Dr. Mariana Fuentes recently started as an ARC Super Science postdoctoral fellow at the ARC Centre of Excellence for Coral Reef Studies, where she aims to develop systematic priorities for the management of marine mega-fauna to increase their resilience to climate change. Her broad scientific interest lies in informing the conservation and management of threatened marine mega-fauna in a changing climate using a range of approaches including spatial risk assessments and systematic conservation and management planning.


 

Dr Chris Fulton
Dynamic seaweed habitats within the Ningaloo reef landscape

Dr Chris Fulton is a Chief Investigator in the ARC Centre of Excellence for Coral Reef Studies and a lecturer in Marine Ecology at The Australian National University. Chris completed his PhD on the ecomorphology of coral reef fishes at James Cook University (2005), followed by a post-doctoral position in macroalgal community dynamics at JCU (2005-2006), before taking up his current lectureship. Chris’s research explores how biophysical coupling influences patterns of coral reef biodiversity over space and time. Combining techniques in oceanography, functional morphology, physiology and biogeography, Chris’s work has revealed how coral reef organisms meet the challenges imposed by their physical environment in locations throughout the Indian and Pacific Oceans and the Red Sea.


 

Dr Nick Graham
Maintaining ecosystems and livelihoods in the face of climate change

Dr Nick Graham is an ARC Postdoctoral Fellow and Queensland Smart Futures Fellow in the ARC Centre of Excellence for Coral Reef Studies at James Cook University. He is an applied coral reef scientist working on large scale ecological questions directly relevant to sustainable management and conservation. He has assessed the long-term impacts of climate induced coral bleaching on coral reef fish assemblages, fisheries and ecosystem stability. He has also worked extensively on the ecological ramifications of fishing and closed area management to reef systems. Nick is now turning his efforts towards understanding the patterns and processes by which coral reefs degraded by coral bleaching recover, and how this can be incorporated into, or influenced by, management action.


 

Dr Alana Grech
Working with Indigenous communities to monitor and manage marine megafauna in northern Australia

Alana Grech is a postdoctoral fellow in Program 6 (Conservation Planning for a Sustainable Future) at the ARC Centre of Excellence for Coral Reef Studies at James Cook University. Her research interests focus on spatially-explicit decision making to address applied issues in ecology and conservation biology. Alana’s postdoctoral research is developing culturally-appropriate tools and protocols to inform a systematic approach to conservation planning in the Sea Country of Torres Strait.


 

Professor Ove Hoegh-Guldberg
Evolution of coral reef biodiversity under rapid climate change. Real or improbable?
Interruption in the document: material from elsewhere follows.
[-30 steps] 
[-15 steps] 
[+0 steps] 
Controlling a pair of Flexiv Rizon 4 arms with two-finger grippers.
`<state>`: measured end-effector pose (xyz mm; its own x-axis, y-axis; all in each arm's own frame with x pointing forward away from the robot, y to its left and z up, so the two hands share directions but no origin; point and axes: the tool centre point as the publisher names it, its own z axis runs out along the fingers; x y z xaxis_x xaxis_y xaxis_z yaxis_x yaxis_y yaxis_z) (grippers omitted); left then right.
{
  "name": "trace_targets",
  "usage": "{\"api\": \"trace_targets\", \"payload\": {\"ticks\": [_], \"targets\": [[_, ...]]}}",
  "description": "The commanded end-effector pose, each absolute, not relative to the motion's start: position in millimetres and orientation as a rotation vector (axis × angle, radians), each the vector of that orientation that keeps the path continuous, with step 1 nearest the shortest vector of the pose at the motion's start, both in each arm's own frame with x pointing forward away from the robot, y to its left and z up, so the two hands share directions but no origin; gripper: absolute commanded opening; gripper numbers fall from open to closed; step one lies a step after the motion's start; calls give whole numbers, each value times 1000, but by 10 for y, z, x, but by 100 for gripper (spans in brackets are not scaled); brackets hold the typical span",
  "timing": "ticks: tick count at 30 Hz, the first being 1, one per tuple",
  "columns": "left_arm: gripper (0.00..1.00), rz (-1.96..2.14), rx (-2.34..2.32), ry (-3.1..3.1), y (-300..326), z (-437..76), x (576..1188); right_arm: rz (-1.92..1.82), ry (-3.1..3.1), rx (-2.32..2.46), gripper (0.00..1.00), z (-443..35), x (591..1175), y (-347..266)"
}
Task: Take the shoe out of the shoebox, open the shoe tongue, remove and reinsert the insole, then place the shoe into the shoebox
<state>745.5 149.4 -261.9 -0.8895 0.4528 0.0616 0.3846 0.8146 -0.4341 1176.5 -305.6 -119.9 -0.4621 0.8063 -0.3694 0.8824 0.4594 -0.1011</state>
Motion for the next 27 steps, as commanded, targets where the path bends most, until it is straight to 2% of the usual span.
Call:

Professor Ove Hoegh-Guldberg is a Deputy Director in the ARC Centre of Excellence for Coral Reef Studies, Director of the Global Change Institute at the University of Queensland, and a Queensland Premier’s Smart State Fellow (2008-2013). His research interests span a broad range of topics including marine biology, evolution, physiology, biochemistry and molecular biology of plant-animal symbioses, co-evolution, coral bleaching and climate change. Ove has published over 160 papers, including 15 in Science and Nature. He is reviewing editor at Science Magazine.


Professor Terry Hughes
Tipping points and borrowed time

Terry Hughes is the Director of the ARC Centre of Excellence for Coral Reef Studies and a Federation Fellow (2002-2012).  He has broad research interests in ecology, marine biology and the social-ecological dynamics of coral reefs.  He has published over 100 influential scientific papers, including 17 papers in Science and Nature. Terry was elected a Fellow of the Australian Academy of Science in 2001 in recognition of “a career which has significantly advanced the world’s store of scientific knowledge”. Terry won the 2007 Sherman Eureka Prize for Environmental Research and in 2008 was awarded the prestigious quadrennial Darwin Medal by the International Society for Reef Studies. He is an ISI Highly Cited Researcher, ranked #1 in Australia for citations in Ecology and Evolution.


 

Professor Michael Kingsford
Fish as environmental loggers – how do they help us understand climate change?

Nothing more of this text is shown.